##### Data provided #####

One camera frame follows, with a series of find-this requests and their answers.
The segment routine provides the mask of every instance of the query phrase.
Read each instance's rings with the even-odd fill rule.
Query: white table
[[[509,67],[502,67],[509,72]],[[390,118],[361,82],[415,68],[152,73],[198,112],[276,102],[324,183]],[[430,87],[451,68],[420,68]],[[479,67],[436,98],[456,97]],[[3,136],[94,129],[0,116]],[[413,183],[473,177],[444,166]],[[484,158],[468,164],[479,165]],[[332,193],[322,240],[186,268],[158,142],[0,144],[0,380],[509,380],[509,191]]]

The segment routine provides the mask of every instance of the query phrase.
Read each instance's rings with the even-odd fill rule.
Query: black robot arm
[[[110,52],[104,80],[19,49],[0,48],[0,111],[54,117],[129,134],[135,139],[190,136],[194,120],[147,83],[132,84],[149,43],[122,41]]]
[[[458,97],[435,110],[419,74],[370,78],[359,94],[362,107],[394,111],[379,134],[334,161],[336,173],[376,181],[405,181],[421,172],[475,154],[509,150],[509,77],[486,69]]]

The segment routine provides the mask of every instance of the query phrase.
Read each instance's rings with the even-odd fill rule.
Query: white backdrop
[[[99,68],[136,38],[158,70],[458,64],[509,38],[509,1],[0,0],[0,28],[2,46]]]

#####

■ Task goal: The records shown above must be returned in full, exactly as written.

■ Final answer:
One camera frame follows, with a series of find-this requests and their answers.
The segment routine provides the mask of every instance of the query phrase.
Read each instance's rings with the even-odd fill rule.
Query: white table
[[[509,67],[502,67],[509,72]],[[390,118],[361,82],[415,68],[152,73],[198,112],[276,102],[324,183]],[[430,87],[451,68],[420,68]],[[479,67],[436,98],[456,97]],[[3,136],[94,129],[0,116]],[[413,183],[473,177],[444,166]],[[484,158],[468,164],[479,165]],[[332,193],[322,240],[186,268],[158,142],[0,144],[0,380],[509,380],[509,191]]]

The segment routine provides the mask of every instance of the query phrase.
Read each instance's rings with the even-odd fill rule.
Query: black robot arm
[[[110,52],[104,80],[19,49],[0,48],[0,111],[54,117],[129,134],[135,139],[190,136],[194,120],[147,83],[132,84],[149,43],[122,41]]]
[[[458,97],[435,110],[419,74],[370,78],[359,94],[362,107],[394,111],[379,134],[334,161],[336,173],[376,181],[405,181],[421,172],[475,154],[509,150],[509,77],[486,69]]]

The segment routine provides the mask of every instance of the query phrase.
Read each instance's rings with the even-odd fill rule.
Query: white backdrop
[[[99,68],[136,38],[158,70],[458,64],[509,38],[509,1],[0,0],[0,28],[2,46]]]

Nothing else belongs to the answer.